Thanks. Here is the code, it is a basic implementation of the Edmonds-Karp algorithm for solving the maximum flow problem. However, even if there are multiple threads, shouldn’t CPUTime report the same numbers since the total CPU effort is the same? Actually I would expect at least as much with two threads as with one.

function edmondskarp(C::MT, F::MT, n::Int, s::Int, t::Int) where MT <: Matrix
    totalflow = zero(Float64)
    moreflow = true
    Q = Deque{Int}()
    pred = [ -1 for i ∈ 1:n ]
    for i ∈ 1:n, j ∈ 1:n
        F[i,j] = zero(Float64)
    end
    while moreflow
        # reset predecessors
        for i ∈ 1:n
            pred[i] = -1
        end
        push!(Q, s)
        while ! isempty(Q)
            cur = popfirst!(Q)
            for j in 1:n
                j == cur && continue
                if pred[j] == -1 && j ≠ s && C[cur, j] > F[cur, j]
                    pred[j] = cur
                    push!(Q, j)
                end
            end
        end
        # did we find an augmenting path?
        if pred[t] ≠ -1
            df = typemax(Float64)
            i, j = pred[t], t
            while i ≠ -1
                if df > C[i,j] - F[i,j]
                    df = C[i,j] - F[i,j]
                end
                i, j = pred[i], i
            end
            i, j = pred[t], t
            while i ≠ -1
                F[i,j] += df
                i, j = pred[i], i
            end
            totalflow += df
        else
            moreflow = false
        end
    end
    totalflow
end

It should be good practice to not do that, wright? The library should take the number of threads defined to Julia and use that number of threads at most. Of course that is on the hands of the library developer and cannot be enforced (I guess) if foreign code is used.

1 Like

I’m not sure we’re talking about the same thing. I was referring to external shared binary libraries, like OpenBLAS, which are completely independent from Julia’s internal threading model.

So, how does one set the threads on OpenBLAS? And in general, the total number of threads my Julia code uses? As OP, I sometimes run things which I need to ensure that they only run on n threads (say on a shared server)

specifically for OpenBLAS I think:

LinearAlgebra.BLAS.set_num_threads(4)

?

3 Likes

Yes, yes. But there is a Julia front-end to it, which defines (in this case) or should be able to define the number of threads used by OpenBLAS. That parameter should be set to the number of threads of Julia as default, in my opinion (in every package that defines such an interface).

1 Like

In general external libraries are free to do whatever they want and Julia has no control over them. In this specific case, OpenBLAS happens to let you control the number of threads to use and Julia has an interface to that.
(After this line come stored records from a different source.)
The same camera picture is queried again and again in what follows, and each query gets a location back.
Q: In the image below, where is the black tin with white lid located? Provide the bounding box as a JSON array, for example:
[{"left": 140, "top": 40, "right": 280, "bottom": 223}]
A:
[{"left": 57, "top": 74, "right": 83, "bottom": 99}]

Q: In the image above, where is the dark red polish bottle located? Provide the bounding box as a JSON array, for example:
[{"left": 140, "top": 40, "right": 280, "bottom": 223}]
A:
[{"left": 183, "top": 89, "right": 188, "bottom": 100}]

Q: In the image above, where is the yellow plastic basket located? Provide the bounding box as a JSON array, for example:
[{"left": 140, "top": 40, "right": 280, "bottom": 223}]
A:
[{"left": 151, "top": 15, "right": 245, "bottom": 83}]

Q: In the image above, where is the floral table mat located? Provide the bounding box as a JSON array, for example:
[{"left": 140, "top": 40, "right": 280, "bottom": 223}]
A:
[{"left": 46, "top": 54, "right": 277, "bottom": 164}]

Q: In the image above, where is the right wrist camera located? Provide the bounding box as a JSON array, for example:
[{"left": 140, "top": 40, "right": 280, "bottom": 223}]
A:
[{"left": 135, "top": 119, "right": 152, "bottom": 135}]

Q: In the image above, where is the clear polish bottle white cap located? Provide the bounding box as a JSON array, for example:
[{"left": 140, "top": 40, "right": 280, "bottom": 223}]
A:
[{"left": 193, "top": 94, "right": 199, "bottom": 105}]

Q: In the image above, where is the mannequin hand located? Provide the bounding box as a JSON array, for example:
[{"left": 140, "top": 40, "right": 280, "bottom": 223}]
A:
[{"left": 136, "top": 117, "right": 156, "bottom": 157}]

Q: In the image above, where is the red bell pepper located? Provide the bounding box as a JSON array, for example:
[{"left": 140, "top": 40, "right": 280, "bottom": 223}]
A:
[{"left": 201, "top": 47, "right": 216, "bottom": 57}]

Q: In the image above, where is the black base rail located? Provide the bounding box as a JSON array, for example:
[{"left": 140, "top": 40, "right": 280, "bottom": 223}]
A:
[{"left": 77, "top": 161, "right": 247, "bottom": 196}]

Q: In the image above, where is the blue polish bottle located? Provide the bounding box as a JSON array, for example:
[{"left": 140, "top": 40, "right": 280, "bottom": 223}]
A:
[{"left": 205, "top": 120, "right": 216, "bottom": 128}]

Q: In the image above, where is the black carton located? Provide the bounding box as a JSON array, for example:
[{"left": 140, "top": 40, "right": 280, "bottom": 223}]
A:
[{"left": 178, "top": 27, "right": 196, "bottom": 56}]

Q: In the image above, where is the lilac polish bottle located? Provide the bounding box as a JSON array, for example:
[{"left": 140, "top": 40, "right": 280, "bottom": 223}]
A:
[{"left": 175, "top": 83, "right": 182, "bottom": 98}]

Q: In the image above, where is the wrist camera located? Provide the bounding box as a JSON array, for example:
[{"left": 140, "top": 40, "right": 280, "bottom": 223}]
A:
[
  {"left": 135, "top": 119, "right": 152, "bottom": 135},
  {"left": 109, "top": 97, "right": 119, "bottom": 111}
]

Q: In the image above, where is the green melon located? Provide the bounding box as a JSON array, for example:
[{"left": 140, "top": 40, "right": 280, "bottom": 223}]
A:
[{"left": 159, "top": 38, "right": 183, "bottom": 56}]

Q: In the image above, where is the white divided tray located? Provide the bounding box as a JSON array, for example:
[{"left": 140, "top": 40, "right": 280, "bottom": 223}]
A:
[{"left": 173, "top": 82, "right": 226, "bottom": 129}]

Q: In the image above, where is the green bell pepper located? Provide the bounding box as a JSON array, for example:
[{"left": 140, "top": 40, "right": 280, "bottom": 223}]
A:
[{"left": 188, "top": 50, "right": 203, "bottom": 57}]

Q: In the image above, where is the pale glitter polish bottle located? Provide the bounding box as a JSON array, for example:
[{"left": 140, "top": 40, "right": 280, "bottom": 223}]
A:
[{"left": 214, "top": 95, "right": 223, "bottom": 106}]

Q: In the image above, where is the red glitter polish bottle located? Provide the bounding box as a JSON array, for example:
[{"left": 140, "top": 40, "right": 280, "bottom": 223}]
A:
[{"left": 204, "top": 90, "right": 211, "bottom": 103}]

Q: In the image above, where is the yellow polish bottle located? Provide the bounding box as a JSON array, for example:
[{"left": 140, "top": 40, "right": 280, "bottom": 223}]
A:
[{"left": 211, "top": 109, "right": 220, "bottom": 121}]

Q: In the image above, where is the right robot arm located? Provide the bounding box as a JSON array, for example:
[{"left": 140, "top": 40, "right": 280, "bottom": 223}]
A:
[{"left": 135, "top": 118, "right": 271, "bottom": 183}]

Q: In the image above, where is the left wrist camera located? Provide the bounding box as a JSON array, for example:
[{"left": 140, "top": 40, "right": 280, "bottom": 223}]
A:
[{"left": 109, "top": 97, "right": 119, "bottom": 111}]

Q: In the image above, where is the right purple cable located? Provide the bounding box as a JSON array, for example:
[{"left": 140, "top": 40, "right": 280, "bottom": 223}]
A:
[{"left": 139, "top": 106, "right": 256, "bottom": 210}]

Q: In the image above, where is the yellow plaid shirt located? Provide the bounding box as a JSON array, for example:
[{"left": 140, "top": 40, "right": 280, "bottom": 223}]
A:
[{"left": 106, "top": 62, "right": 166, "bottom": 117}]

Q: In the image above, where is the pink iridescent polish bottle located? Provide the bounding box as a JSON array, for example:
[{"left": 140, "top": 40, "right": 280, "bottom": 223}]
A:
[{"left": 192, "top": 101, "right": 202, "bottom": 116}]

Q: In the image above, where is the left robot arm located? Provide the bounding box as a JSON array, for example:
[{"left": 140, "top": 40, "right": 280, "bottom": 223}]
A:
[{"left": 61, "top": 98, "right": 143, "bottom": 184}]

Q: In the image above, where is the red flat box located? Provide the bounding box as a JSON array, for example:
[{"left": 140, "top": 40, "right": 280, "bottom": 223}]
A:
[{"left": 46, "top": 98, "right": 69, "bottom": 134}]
Sure, what I am saying is that most of the times, if not always, multi-threaded packages have some parameter that sets up the number of threads to be used. And that Julia interfaces to those package should be written in such a way that that parameter should be set to the number of threads available to Julia. As I mentioned, you cannot enforce that from Julia, but it would be a good practice to develop interfaces with that in mind.

1 Like

Back to my original question, how can -t 2 lead to lower CPU time (as measured using CPUTime) than -t 1? Shouldn’t it be at least as much? I feel I am missing something here.

It would be helpful to provide a MWE. I tried your function with random matrices but could not observe anything.